STV1 gene encodes functional homologue of 95-kDa yeast vacuolar H(+)-ATPase subunit Vph1p

Abstract

The Saccharomyces cerevisiae gene, VPH1 (Vacuolar pH 1), encodes a 95-kDa integral membrane subunit of the vacuolar-type H(+)-ATPase (V-ATPase) that is required for enzyme assembly; disruption of the VPH1 gene impairs vacuolar acidification (Manolson, M.F., Proteau, D., Preston, R. A., Stenbit, A., Roberts, B. T., Hoyt, M. A., Preuss, D., Mulholland, J., Botstein, D., and Jones, E. W. (1992) J. Biol. Chem. 267, 14294-14303). Here we show that STV1 (Similar To VPH1) encodes an integral membrane polypeptide of 102 kDa with 54% identity with the peptide sequence of Vph1p. High copy expression of STV1 partially restores vacuolar acidification in a delta vph1 mutant strain; solubilization and fractionation of membrane proteins from these vacuoles show that Stv1p co-purifies with bafilomycin A1-sensitive ATPase activity and with the 60- and 69-kDa V-ATPase subunits.
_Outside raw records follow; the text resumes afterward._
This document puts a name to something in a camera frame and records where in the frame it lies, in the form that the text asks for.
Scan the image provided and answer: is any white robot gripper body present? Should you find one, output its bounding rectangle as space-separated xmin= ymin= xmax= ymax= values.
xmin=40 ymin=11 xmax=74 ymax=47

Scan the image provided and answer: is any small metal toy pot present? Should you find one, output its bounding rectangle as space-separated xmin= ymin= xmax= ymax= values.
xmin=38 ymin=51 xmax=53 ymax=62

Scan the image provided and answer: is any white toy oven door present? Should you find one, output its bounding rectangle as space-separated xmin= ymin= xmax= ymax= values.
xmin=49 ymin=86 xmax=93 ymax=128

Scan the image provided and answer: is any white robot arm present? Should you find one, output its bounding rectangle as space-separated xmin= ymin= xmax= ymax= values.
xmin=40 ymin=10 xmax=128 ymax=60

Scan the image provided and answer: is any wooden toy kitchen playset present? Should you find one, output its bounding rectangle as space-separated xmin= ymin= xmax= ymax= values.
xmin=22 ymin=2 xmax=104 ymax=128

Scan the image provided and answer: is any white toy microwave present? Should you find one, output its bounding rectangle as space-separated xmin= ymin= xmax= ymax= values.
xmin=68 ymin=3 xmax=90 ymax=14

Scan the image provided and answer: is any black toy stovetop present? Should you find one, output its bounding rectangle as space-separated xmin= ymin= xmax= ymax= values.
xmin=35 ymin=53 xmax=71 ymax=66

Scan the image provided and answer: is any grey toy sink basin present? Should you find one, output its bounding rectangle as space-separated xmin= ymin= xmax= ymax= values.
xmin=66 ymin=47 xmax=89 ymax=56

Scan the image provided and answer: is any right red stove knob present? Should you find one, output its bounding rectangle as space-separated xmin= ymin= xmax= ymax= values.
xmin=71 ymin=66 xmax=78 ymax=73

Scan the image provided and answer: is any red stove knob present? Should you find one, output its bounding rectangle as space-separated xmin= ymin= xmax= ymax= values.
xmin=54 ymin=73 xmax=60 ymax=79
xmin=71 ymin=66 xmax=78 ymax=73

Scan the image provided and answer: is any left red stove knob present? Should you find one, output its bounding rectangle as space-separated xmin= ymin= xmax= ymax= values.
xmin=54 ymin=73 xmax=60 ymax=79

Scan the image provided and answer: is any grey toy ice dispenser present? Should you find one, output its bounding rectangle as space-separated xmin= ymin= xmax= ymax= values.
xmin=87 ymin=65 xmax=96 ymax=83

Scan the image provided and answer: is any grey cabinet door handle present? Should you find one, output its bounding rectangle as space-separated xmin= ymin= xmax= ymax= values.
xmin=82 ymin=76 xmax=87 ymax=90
Immunofluorescence microscopy of strains bearing a single copy of epitope-tagged STV1 reveals punctate staining of the cytoplasm; overexpression of epitope-tagged Stv1p reveals both punctate cytoplasmic staining and vacuolar membrane staining. Northern analysis shows that disruption of STV1 does not affect the level of transcription of VPH1 and that disruption of VPH1 does not affect the level of transcription of STV1. Strains bearing disruption of genes encoding other V-ATPase subunits (VMA1, VMA2, VMA3, and VMA4) fail to grow on media supplemented with 100 mM CaCl2 or 4 mM ZnCl2, media buffered to pH 7.5, or media with a glycerol carbon source. On the same types of media only a delta vph1 delta stv1 double disruption mutant has growth phenotypes equivalent to strains bearing a single disruption of the VMA1, VMA2, VMA3, and VMA4 genes; a delta vph1 strain has only moderate growth inhibition while a delta stv1 strain has wild type growth on the conditions listed above. We conclude that Stv1p is a functional homologue of Vph1p and suggest that Stv1p and Vph1p may be equivalent subunits for V-ATPases located on different organelles. The function of these 100-kDa homologues may be to target or regulate other common V-ATPase subunits for two distinct cellular locations.